Gamers, as a rule, have a reputation of not being the most active of people but make no mistake Kinect is not aimed at your hardcore gamers, but at the all important family market over the Christmas period.
Whilst the PS3 and Xbox 360 sales hover around the 45 million mark, The Nintendo Wii has so far sold a whopping 75 million units because they managed to tap into the “Christmas Family Market”. Of course there are now many Nintendo Wii’s that are left unloved and untouched and sales are dropping like a stone because the fickle occasional gamers are looking for something more sophisticated to impress at their Christmas Party.
In my head there will be many snob like scenarios, where people find themselves gathered in a living room of people whom they see once a year and when the Wii is turned on, someone will say “Darling, the Wii is so last year haven’t you seen Microsoft Kinect? We have it and it’s so much better”. At this point the hostess runs upstairs in tears saying “Why do they always have to be better than us and ruin our Christmas”. Christmas ruined! For me, this is the market Microsoft is aiming for.
As news breaks that worldwide sales of Microsoft Kinect smashes the one million mark in ten days, I thought it was about time I should test the latest must have from Microsoft in a home environment. The biggest drawback seems to be that you need to be at least six feet away from your TV with no obstructions in the way. This may be fine for your typical American living room, but I think it’s fair to say that the average UK living room is a little more intimate, or should I say cosy.
My first Kinect experience was with Kinect Adventures and Joyride, which is a fair amount of fun and not a bad way to spend a Sunday afternoon. Alas, I got a little excited and wanted something a little more realistic so went straight into Motion Sports and Boxing was my sport of choice. Most fighters spend months training for a big fight, but I prefer the Ricky Hatton beer and kebab approach and as the bell signalled the beginning of round one, I unleashed hell on my computer opponent, toe to toe I stood and a barrage of one-two’s, left hook, right hook and upper cut destroyed him in the first round. After being raised on 80’s action movies, this was my moment to show my moves, I was king of the world. The system then displays pictures of you and your moment of glory but rather than a champion I could only see a fat bloke waving his hands around like a loony… I was left feeling dismayed at my public persona.
The son of Chuck Norris destroys Dad’s TV with Kinect power.

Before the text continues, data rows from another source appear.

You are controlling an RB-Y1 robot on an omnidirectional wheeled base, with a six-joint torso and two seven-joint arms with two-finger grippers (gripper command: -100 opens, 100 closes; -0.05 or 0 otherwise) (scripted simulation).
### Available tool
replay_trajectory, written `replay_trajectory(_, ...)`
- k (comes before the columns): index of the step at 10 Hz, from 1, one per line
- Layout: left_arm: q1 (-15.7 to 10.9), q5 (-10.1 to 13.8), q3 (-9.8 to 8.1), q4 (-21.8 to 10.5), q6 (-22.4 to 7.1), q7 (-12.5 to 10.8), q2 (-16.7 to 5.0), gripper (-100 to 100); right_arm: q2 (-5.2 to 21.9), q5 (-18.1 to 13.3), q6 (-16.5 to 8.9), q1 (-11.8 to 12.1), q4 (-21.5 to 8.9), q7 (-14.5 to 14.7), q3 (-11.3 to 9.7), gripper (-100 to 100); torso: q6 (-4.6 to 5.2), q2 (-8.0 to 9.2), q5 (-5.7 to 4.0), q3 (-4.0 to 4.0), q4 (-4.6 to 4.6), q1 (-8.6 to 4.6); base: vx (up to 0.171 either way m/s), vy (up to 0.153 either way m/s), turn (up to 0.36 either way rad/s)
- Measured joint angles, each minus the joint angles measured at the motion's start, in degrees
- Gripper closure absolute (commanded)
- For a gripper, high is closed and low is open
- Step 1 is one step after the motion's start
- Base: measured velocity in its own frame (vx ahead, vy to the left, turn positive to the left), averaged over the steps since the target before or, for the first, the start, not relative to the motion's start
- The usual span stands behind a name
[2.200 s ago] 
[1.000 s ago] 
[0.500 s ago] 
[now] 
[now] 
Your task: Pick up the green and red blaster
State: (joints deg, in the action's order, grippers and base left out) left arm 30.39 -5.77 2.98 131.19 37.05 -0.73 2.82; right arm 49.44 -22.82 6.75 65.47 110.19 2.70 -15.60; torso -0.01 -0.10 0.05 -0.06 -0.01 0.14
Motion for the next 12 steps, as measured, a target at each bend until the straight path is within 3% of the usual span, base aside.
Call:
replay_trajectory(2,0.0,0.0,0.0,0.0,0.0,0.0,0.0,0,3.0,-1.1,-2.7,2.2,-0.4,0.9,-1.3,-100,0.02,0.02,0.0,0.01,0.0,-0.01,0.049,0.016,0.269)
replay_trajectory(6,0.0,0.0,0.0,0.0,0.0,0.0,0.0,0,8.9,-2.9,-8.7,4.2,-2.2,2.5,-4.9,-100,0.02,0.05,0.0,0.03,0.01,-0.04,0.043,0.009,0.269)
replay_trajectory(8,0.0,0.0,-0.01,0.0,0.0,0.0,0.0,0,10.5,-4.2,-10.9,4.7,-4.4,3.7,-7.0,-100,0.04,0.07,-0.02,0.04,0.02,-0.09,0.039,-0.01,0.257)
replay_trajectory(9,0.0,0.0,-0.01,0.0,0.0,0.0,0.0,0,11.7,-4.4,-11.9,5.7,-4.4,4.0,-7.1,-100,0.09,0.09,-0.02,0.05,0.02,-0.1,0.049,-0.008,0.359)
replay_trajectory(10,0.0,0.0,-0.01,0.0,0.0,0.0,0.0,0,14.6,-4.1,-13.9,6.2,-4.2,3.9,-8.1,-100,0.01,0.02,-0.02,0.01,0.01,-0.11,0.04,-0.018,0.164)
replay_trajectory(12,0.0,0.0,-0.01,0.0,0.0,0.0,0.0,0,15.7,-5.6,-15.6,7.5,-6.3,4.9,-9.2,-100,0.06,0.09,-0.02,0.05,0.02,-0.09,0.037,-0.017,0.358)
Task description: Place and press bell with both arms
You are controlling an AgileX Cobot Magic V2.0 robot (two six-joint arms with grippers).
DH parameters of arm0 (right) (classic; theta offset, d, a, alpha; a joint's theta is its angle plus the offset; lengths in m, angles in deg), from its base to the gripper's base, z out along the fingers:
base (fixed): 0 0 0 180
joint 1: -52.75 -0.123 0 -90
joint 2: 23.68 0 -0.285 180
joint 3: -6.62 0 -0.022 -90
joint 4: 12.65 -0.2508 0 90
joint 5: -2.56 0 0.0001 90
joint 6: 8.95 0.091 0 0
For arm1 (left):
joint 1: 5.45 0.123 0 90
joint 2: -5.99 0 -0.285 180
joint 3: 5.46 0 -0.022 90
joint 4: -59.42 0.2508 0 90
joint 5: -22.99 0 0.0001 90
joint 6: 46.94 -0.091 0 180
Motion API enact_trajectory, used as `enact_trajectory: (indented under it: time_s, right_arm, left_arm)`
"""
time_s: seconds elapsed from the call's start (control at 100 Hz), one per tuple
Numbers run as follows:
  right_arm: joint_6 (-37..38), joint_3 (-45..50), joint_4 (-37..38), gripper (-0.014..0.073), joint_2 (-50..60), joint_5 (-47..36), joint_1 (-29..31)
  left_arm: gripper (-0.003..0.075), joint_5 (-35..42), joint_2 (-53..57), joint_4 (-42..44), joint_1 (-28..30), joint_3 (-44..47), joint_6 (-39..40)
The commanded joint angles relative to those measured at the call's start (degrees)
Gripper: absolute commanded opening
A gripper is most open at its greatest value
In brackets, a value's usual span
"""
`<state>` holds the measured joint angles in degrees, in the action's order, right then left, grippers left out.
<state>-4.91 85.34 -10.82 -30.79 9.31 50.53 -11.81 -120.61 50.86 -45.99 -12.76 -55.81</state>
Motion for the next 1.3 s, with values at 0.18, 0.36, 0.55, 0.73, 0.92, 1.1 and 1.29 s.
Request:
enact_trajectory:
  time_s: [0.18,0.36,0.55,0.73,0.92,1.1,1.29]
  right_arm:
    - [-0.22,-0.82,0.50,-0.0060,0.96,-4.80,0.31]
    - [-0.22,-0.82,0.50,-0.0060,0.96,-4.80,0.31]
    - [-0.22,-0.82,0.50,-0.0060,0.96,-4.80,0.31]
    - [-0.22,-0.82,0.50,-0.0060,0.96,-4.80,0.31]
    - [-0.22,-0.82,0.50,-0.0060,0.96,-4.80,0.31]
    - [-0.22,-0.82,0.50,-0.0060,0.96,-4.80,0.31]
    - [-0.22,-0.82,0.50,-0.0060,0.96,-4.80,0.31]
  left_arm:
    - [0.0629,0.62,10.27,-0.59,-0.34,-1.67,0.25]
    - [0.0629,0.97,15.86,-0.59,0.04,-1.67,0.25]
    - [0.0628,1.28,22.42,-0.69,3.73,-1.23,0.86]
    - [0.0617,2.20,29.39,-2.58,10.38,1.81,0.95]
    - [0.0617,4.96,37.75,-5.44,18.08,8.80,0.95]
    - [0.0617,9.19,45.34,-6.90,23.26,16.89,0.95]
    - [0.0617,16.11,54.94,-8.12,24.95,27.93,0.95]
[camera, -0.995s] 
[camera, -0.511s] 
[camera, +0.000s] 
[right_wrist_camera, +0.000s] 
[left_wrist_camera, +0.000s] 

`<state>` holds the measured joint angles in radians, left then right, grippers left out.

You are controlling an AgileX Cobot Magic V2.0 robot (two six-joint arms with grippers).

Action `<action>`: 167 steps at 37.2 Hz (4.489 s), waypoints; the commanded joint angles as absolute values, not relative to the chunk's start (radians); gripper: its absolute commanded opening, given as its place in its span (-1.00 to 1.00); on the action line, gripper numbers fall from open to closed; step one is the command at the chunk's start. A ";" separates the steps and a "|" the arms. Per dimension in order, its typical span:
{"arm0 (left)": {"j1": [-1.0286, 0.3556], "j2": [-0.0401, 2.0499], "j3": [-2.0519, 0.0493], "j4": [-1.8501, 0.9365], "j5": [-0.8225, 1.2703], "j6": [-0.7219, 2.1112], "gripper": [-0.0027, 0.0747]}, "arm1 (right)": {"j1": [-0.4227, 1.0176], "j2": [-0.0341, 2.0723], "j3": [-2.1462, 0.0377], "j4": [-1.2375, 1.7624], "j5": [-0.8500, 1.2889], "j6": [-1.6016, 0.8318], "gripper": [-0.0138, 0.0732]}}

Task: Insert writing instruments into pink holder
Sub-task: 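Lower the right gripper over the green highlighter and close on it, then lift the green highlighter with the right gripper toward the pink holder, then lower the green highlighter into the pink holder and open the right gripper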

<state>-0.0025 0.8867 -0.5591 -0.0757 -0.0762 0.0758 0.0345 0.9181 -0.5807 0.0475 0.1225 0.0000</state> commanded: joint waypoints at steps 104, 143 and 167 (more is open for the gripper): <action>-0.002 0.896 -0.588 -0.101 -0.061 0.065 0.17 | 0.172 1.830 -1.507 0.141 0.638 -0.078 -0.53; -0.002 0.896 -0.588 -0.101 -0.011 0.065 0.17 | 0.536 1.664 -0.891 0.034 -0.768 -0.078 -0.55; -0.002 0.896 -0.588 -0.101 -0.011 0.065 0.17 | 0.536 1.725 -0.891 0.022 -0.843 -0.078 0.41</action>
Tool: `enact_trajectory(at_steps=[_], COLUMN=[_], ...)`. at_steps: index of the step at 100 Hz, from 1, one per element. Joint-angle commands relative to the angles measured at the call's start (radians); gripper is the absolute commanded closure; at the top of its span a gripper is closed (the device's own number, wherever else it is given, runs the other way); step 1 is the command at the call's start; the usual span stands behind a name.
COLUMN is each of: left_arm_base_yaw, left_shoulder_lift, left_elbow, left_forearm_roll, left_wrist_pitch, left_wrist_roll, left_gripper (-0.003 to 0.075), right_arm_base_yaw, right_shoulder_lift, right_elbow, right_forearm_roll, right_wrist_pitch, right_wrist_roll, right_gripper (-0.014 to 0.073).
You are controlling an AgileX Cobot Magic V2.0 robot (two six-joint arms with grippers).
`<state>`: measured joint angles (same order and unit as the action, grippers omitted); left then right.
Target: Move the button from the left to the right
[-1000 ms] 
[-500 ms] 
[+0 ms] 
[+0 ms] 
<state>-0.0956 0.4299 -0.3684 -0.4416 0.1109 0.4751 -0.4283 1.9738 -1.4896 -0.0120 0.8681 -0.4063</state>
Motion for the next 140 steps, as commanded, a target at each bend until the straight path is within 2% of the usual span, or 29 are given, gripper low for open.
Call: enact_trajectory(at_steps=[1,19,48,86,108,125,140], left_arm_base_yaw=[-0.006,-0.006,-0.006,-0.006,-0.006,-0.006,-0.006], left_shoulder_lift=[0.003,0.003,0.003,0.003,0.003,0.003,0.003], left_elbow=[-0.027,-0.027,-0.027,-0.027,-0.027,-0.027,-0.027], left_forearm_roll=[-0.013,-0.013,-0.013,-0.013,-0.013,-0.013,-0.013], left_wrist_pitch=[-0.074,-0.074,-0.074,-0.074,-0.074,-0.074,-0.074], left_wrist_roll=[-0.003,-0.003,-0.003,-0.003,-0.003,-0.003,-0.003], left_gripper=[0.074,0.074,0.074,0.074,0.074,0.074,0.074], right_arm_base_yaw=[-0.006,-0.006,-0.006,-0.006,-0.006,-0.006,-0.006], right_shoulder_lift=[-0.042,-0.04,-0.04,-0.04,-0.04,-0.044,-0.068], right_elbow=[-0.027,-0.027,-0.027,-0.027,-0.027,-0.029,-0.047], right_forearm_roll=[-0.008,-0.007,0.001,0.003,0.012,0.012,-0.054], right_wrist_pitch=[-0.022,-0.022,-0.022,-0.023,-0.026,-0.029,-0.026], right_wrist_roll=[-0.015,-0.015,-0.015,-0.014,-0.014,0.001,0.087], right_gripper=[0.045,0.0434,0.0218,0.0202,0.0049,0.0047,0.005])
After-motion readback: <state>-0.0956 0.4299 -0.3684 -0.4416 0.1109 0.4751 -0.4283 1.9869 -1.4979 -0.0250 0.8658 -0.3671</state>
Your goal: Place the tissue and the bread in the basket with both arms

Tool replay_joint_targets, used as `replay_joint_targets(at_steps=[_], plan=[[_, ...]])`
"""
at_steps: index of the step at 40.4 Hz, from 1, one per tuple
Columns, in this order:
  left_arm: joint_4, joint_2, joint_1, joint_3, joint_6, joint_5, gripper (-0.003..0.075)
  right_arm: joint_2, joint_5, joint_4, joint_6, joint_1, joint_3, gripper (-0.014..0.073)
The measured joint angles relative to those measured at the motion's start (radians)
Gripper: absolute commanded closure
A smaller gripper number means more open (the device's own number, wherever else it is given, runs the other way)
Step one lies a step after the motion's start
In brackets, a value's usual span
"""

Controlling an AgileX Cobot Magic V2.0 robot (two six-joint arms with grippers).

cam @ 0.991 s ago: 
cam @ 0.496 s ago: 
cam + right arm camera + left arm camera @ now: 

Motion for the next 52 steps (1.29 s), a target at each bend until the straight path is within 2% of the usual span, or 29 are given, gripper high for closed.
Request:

The most amusing part of this story is for two days after my Kinect experience I feel like I actually went eight rounds with Mike Tyson and ache everywhere, so maybe this could be used quite effectively as a fun fitness aid. However if you want to earn yourself an easy £250 this Christmas, I urge you to attend every Kinect Party you possible can because I am sure if you armed with a video recording device you will find enough footage for an entire “You’ve Been Framed”.
The main reason many are leaving the world of the Nintendo Wii is because childlike family games are fine at Christmas but outside of that, it offers very little to the adult mind. Will a first person shooter work using motion control? The key to its success will probably depend on the games that are released over the next six months but how long before Kinect will lose its novelty? At the end of a truly awful day would you want to sit in your favourite chair playing a first person shooter or would you want to be jumping up and down in your living room?
What concerns me is how many Sony Moves, Microsoft Kinects will be left neglected alongside exercise equipment that folds away for easy storage, a Danny Baker football howler DVD, a celebrity biography and a Pop Party 8 CD. All of which were brought with such good intentions, but are now left in a junk cupboard. For this reason I fear that maybe a Kinect system is for Christmas and not for life.